A national monitoring study covering 57 infestation sites showed that long-term biological control brought many heavy infestations down to negligible levels. That makes salvinia a good example of what can happen when a suitable biological control programme is introduced and supported over time. For site managers, the lesson is clear. This plant can be controlled, but it should be dealt with early.
Parrot's Feather (Myriophyllum aquaticum)

Parrot’s feather is a feathery aquatic plant that grows in dense mats and spreads mainly through fragments. It is a common problem in ponds, canals, slow flowing streams, and drainage systems.
Its impact is familiar. It reduces water flow, blocks infrastructure, shades native plants, and increases maintenance costs. Because it can regrow from small fragments, careless removal can make the problem worse if plant material is not handled properly.
In general, plants spread by seeds. Parrot's feather doesn't. South Africa has only female plants, and without males, they can't produce seeds. Instead, the plant spreads when a piece breaks off and grows into a new plant somewhere else.

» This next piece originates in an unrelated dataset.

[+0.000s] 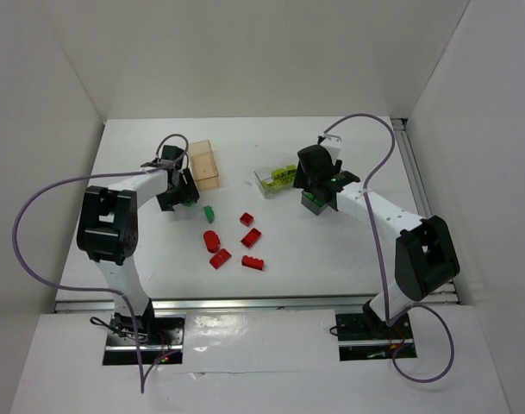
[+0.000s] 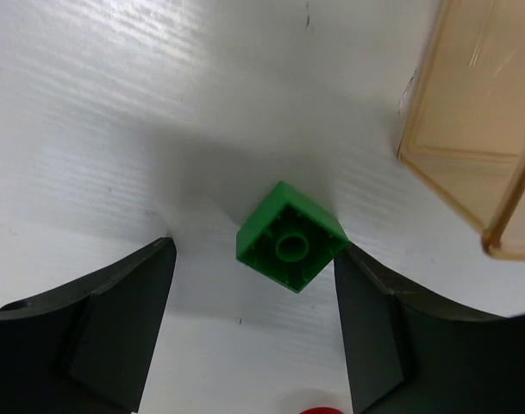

This means most infestations started because someone dumped aquarium clippings in a drain, or a stem fragment washed downstream, or a piece hitched a ride on a boat trailer. There are no seeds drifting on the wind. Every outbreak is traceable to a physical piece of plant being moved from one water body to another.
South African control efforts have shown that parrot’s feather can be managed effectively when the right biological control agents are used. That matters for long-term control, but the plant still causes serious problems in drains, canals, and slow-moving water where it is allowed to spread unchecked.
Why These Plants Matter
These species thrive where water is still, nutrient rich, and poorly managed. Once they gain a foothold, they can move from a minor nuisance to a serious operational issue very quickly.
The business costs usually show up in the same ways. Blocked pumps, reduced storage, higher dredging or clearing costs, lost access to water, and greater maintenance demands. In some cases, there are also regulatory obligations to control invasive species on the property.
The key point is simple. Early action is almost always cheaper than recovery after a full infestation. The longer these plants are left alone, the more expensive they become.
How They Are Managed
There is no single control method that works best everywhere. Mechanical removal can give immediate results, especially where the priority is to restore flow or reopen access. Chemical control may be appropriate in some situations, but it must be used carefully and in line with the law. Biological control can be highly effective over time, but it is not instant.
For many sites, the best solution is an integrated approach. Remove what is there, prevent reinfestation, and address the nutrient and runoff conditions that allowed the weeds to spread in the first place.
If you manage a dam, irrigation system, farm pond, mine water body, estate lake, or golf course feature in South Africa, invasive aquatic plants should be treated as an operational risk, not a cosmetic one. The earlier they are addressed, the easier and cheaper they are to control.